- _DATA SHOWN_:

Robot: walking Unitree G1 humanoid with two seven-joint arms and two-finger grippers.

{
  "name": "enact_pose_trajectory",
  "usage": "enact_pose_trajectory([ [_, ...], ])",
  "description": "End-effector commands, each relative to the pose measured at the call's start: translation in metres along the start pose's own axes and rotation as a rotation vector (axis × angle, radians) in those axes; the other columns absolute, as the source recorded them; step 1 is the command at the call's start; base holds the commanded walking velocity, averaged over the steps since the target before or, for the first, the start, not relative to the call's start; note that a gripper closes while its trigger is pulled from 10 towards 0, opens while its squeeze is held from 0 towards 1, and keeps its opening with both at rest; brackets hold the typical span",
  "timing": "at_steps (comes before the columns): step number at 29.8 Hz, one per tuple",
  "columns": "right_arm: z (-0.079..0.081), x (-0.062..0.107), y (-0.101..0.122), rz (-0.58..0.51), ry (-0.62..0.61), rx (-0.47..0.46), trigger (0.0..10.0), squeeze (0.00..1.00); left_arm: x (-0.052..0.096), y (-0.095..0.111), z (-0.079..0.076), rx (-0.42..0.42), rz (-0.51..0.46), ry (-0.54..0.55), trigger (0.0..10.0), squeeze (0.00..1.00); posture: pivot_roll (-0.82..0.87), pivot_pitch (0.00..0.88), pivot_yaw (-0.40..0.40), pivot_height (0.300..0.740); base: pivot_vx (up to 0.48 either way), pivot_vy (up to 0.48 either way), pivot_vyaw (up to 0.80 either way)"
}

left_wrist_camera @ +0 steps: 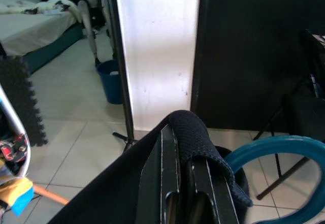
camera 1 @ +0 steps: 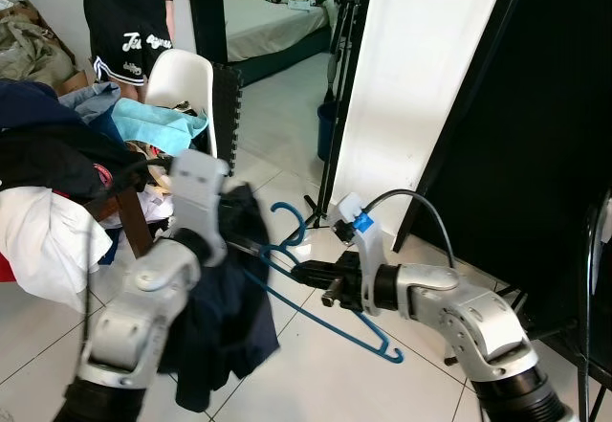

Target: Hang hanger

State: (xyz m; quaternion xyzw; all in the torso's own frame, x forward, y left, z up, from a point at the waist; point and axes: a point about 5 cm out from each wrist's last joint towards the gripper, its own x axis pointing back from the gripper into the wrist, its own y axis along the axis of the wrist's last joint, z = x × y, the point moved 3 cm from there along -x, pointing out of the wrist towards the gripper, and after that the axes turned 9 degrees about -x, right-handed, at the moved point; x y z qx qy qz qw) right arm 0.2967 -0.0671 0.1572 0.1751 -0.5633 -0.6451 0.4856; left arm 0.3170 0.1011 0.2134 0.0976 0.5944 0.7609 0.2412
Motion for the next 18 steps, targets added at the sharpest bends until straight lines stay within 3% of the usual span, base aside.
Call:
enact_pose_trajectory([
  [1, -0.002, -0.005, 0.007, -0.047, -0.021, -0.014, 10.0, 0.0, 0.0, 0.003, -0.02, 0.01, -0.023, -0.081, 10.0, 0.0, -0.02, 0.034, -0.038, 0.74, 0.0, 0.0, 0.0],
  [5, -0.007, -0.008, 0.013, -0.081, -0.057, -0.036, 10.0, 0.0, 0.0, -0.001, -0.025, 0.005, -0.008, -0.088, 10.0, 0.0, -0.02, 0.035, -0.036, 0.74, 0.0, 0.0, 0.0],
  [12, -0.019, -0.009, 0.022, -0.14, -0.142, -0.082, 10.0, 0.0, 0.001, -0.005, -0.015, -0.017, 0.018, -0.021, 10.0, 0.0, -0.02, 0.036, -0.034, 0.74, 0.0, 0.0, 0.0],
  [14, -0.037, -0.007, 0.025, -0.169, -0.254, -0.132, 10.0, 0.0, 0.005, 0.0, 0.006, -0.02, 0.004, 0.076, 10.0, 0.0, -0.02, 0.037, -0.032, 0.74, 0.0, 0.0, 0.0],
  [16, -0.037, -0.007, 0.025, -0.169, -0.254, -0.132, 10.0, 0.0, 0.005, 0.0, 0.006, -0.02, 0.004, 0.076, 10.0, 0.0, -0.02, 0.037, -0.032, 0.74, 0.0, 0.0, 0.0],
  [18, -0.054, -0.003, 0.029, -0.208, -0.35, -0.181, 10.0, 0.0, 0.013, 0.004, 0.036, -0.019, -0.007, 0.228, 10.0, 0.0, -0.02, 0.035, -0.032, 0.74, 0.0, 0.0, 0.0],
])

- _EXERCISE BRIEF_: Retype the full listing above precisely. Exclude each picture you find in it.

- _FINAL ANSWER_:
Robot: walking Unitree G1 humanoid with two seven-joint arms and two-finger grippers.

{
  "name": "enact_pose_trajectory",
  "usage": "enact_pose_trajectory([ [_, ...], ])",
  "description": "End-effector commands, each relative to the pose measured at the call's start: translation in metres along the start pose's own axes and rotation as a rotation vector (axis × angle, radians) in those axes; the other columns absolute, as the source recorded them; step 1 is the command at the call's start; base holds the commanded walking velocity, averaged over the steps since the target before or, for the first, the start, not relative to the call's start; note that a gripper closes while its trigger is pulled from 10 towards 0, opens while its squeeze is held from 0 towards 1, and keeps its opening with both at rest; brackets hold the typical span",
  "timing": "at_steps (comes before the columns): step number at 29.8 Hz, one per tuple",
  "columns": "right_arm: z (-0.079..0.081), x (-0.062..0.107), y (-0.101..0.122), rz (-0.58..0.51), ry (-0.62..0.61), rx (-0.47..0.46), trigger (0.0..10.0), squeeze (0.00..1.00); left_arm: x (-0.052..0.096), y (-0.095..0.111), z (-0.079..0.076), rx (-0.42..0.42), rz (-0.51..0.46), ry (-0.54..0.55), trigger (0.0..10.0), squeeze (0.00..1.00); posture: pivot_roll (-0.82..0.87), pivot_pitch (0.00..0.88), pivot_yaw (-0.40..0.40), pivot_height (0.300..0.740); base: pivot_vx (up to 0.48 either way), pivot_vy (up to 0.48 either way), pivot_vyaw (up to 0.80 either way)"
}

left_wrist_camera @ +0 steps: 
camera 1 @ +0 steps: 

Target: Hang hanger

State: (xyz m; quaternion xyzw; all in the torso's own frame, x forward, y left, z up, from a point at the waist; point and axes: a point about 5 cm out from each wrist's last joint towards the gripper, its own x axis pointing back from the gripper into the wrist, its own y axis along the axis of the wrist's last joint, z = x × y, the point moved 3 cm from there along -x, pointing out of the wrist towards the gripper, and after that the axes turned 9 degrees about -x, right-handed, at the moved point; x y z qx qy qz qw) right arm 0.2967 -0.0671 0.1572 0.1751 -0.5633 -0.6451 0.4856; left arm 0.3170 0.1011 0.2134 0.0976 0.5944 0.7609 0.2412
Motion for the next 18 steps, targets added at the sharpest bends until straight lines stay within 3% of the usual span, base aside.
Call:
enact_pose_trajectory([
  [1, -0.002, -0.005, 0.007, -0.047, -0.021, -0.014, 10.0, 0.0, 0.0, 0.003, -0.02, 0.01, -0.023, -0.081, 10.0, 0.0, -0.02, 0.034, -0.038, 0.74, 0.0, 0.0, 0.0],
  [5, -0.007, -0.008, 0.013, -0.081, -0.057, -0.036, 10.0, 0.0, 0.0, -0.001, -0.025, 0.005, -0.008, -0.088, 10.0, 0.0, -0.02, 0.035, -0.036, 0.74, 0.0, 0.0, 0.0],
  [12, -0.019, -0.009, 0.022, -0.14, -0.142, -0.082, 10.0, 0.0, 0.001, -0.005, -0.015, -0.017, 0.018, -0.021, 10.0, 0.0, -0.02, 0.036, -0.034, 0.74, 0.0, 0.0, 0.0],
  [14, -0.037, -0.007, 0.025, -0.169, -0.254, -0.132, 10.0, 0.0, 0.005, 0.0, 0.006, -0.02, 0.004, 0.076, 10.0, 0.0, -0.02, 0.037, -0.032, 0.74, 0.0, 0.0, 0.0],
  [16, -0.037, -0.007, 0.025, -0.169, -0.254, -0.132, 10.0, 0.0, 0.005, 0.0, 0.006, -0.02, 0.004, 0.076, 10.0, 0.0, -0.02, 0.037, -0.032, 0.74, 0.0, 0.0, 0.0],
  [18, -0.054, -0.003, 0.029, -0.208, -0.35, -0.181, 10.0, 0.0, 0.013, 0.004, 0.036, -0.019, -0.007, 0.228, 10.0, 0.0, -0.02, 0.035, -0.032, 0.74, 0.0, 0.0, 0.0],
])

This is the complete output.